## YOUR ASSIGNMENT:
In the material below, find the line with "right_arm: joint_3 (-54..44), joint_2" and the line with "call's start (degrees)", then output those two lines and every line between them, exactly.
AVAILABLE RECORDS START
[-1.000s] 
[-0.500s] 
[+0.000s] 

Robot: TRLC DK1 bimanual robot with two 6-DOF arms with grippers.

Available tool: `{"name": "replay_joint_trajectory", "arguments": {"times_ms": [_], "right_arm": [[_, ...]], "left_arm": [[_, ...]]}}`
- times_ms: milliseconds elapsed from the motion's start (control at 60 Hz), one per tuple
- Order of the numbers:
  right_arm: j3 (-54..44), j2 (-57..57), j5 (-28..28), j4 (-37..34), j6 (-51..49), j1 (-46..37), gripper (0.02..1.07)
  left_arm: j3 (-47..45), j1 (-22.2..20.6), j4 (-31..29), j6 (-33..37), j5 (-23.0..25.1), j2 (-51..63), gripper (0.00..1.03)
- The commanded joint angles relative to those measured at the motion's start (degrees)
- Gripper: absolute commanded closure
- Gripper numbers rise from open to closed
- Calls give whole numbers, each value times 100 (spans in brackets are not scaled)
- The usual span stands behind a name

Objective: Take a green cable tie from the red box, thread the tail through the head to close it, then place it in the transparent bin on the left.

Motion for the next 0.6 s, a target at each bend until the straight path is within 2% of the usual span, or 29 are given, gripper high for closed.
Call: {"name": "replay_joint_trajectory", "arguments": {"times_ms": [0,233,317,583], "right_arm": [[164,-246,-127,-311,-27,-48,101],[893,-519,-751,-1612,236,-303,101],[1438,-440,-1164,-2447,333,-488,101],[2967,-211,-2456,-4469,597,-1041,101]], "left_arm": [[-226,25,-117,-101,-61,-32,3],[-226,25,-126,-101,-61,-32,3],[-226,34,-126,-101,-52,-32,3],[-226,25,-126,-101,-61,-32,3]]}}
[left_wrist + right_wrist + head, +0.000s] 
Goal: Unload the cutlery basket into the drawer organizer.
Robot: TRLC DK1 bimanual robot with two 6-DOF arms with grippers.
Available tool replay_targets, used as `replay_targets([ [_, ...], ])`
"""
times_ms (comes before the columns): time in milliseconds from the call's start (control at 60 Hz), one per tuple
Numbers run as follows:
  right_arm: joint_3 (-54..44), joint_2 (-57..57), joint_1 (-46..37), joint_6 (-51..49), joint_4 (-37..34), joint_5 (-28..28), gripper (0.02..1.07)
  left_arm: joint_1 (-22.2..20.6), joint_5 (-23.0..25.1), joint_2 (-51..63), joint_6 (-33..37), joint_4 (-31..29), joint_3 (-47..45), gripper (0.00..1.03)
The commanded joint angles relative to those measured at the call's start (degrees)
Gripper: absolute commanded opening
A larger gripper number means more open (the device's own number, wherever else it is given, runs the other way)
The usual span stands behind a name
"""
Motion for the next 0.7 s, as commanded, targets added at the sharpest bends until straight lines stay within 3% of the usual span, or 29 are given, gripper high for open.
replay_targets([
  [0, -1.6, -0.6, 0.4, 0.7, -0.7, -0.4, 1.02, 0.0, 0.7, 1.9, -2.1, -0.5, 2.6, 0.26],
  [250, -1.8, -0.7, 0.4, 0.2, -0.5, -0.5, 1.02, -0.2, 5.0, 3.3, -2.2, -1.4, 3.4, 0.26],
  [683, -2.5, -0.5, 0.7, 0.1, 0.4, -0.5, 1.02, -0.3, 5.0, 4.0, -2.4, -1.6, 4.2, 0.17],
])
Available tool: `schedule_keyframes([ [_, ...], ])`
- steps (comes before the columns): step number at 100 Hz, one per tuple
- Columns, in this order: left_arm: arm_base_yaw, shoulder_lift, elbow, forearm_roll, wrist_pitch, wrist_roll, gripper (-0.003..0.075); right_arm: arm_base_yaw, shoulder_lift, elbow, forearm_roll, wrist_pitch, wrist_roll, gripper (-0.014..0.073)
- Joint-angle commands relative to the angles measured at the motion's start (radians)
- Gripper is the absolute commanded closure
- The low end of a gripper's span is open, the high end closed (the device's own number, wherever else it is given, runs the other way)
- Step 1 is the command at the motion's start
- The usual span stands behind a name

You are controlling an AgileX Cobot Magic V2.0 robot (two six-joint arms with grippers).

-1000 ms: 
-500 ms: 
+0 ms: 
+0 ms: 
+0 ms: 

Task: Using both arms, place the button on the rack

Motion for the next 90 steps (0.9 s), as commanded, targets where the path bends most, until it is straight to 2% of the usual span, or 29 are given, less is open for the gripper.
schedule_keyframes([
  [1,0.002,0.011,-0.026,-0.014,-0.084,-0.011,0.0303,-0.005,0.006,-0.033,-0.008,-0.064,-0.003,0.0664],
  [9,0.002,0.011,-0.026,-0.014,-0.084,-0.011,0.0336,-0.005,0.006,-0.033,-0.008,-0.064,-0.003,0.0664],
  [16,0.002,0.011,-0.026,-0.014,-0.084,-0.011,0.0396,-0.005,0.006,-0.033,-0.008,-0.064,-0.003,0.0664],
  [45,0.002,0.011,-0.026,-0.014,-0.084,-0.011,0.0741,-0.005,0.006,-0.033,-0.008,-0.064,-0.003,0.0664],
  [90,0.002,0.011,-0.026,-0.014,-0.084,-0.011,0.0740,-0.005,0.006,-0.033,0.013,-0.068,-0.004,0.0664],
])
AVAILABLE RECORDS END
## EXPECTED ANSWER:
  right_arm: joint_3 (-54..44), joint_2 (-57..57), joint_1 (-46..37), joint_6 (-51..49), joint_4 (-37..34), joint_5 (-28..28), gripper (0.02..1.07)
  left_arm: joint_1 (-22.2..20.6), joint_5 (-23.0..25.1), joint_2 (-51..63), joint_6 (-33..37), joint_4 (-31..29), joint_3 (-47..45), gripper (0.00..1.03)
The commanded joint angles relative to those measured at the call's start (degrees)

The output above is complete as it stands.